Meine Philosophie
Paddygogik steht für eine Pädagogik, die sich dem Menschen anpasst – nicht umgekehrt. Jede Person bringt ihre eigene Logik mit, und genau diese Logik ist mein Ausgangspunkt.
Ich spreche nicht nur als Trainer über ADHS – ich lebe es. Als ADHSler, der erst spät gelernt hat, mit den täglichen Herausforderungen umzugehen, weiß ich aus eigener Erfahrung: ADHS ist kein Defizit, das behoben werden muss. Es ist ein Teil von mir – und eine Quelle von Energie, Kreativität und Perspektive.
Mein Sohn ist ebenfalls ADHSler. Das bedeutet: Ich kenne diese Welt von beiden Seiten – als Betroffener und als Vater. Ich weiß, was Familien durchmachen, welche Fragen sie haben, und wie viel Kraft es kostet, wenn man das Gefühl hat, allein damit zu sein. Genau das ist meine Motivation.
Als Sporttrainer habe ich gelernt, wie man Menschen dort abholt, wo sie stehen – wie Struktur, Rhythmus und die richtige Dosierung von Anforderungen nicht Druck erzeugen, sondern Sicherheit. Ich weiß, wie man Stärken sichtbar macht, die im Alltag oft übersehen werden, und wie Bewegung für neurodivergente Menschen weit mehr sein kann als Sport.
Als Pädagoge verstehe ich, wie Lernen wirklich funktioniert – und warum klassische Ansätze für viele Kinder und Jugendliche einfach nicht greifen. Ich kenne die Dynamiken im schulischen Alltag, die Erwartungen des Systems und gleichzeitig die Wege, die drumherum führen können.
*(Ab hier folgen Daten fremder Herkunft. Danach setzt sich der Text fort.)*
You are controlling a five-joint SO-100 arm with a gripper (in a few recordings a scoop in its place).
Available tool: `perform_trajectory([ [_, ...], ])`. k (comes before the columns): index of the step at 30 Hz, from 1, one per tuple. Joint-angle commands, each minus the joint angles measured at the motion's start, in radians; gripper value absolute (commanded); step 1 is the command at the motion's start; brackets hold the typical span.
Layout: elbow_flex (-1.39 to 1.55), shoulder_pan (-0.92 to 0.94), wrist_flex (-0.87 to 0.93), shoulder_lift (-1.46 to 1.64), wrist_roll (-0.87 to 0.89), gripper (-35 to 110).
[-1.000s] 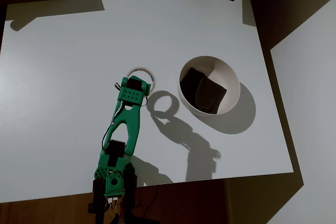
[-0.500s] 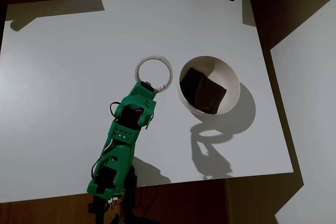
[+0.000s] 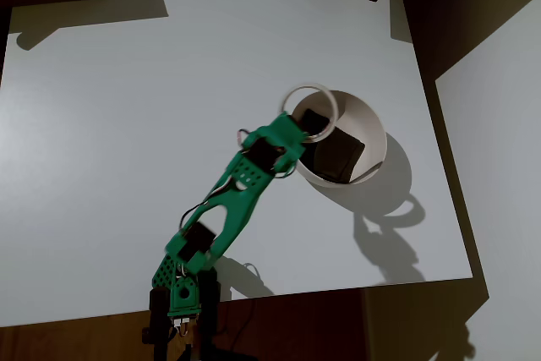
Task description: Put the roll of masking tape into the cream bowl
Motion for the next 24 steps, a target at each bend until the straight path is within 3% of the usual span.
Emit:
perform_trajectory([
  [1,-0.376,0.092,0.014,-0.253,-0.029,-8],
  [9,-0.601,0.181,-0.107,-0.552,-0.137,-8],
  [24,-0.609,0.319,-0.169,-0.859,-0.267,-8],
])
Diese vier Blickwinkel zusammen machen den Unterschied – deshalb kann ich Eltern, Kindern, Pädagogen und Trainern eine echte Stütze sein: nicht mit vorgefertigten Konzepten, sondern mit dem Blick von jemandem, der diese Welt aus mehreren Richtungen kennt und versteht.
Mit einem breiten Werkzeugkoffer aus Inklusionstraining, traumasensiblem Coaching, Gewaltfreier Kommunikation und Sport als Regulationsmittel entwickle ich Ansätze, die wirklich passen – individuell, praxisnah und auf Augenhöhe.
Kein Konzept von der Stange – jede Lösung ist maßgeschneidert.
Sport als Sprache, Regulationsmittel und Brücke zur Teilhabe.
SafeSpace als Grundlage – psychologische Sicherheit zuerst.
GFK als innere Haltung – als Grundüberzeugung, die meine gesamte Arbeit prägt.
Bewegung ist kein Bonus – sie ist das Werkzeug. Bei ADHS nutze ich Sport gezielt als Regulationsmittel: um Reize zu verarbeiten, Struktur zu finden und den eigenen Körper als Ressource zu erleben.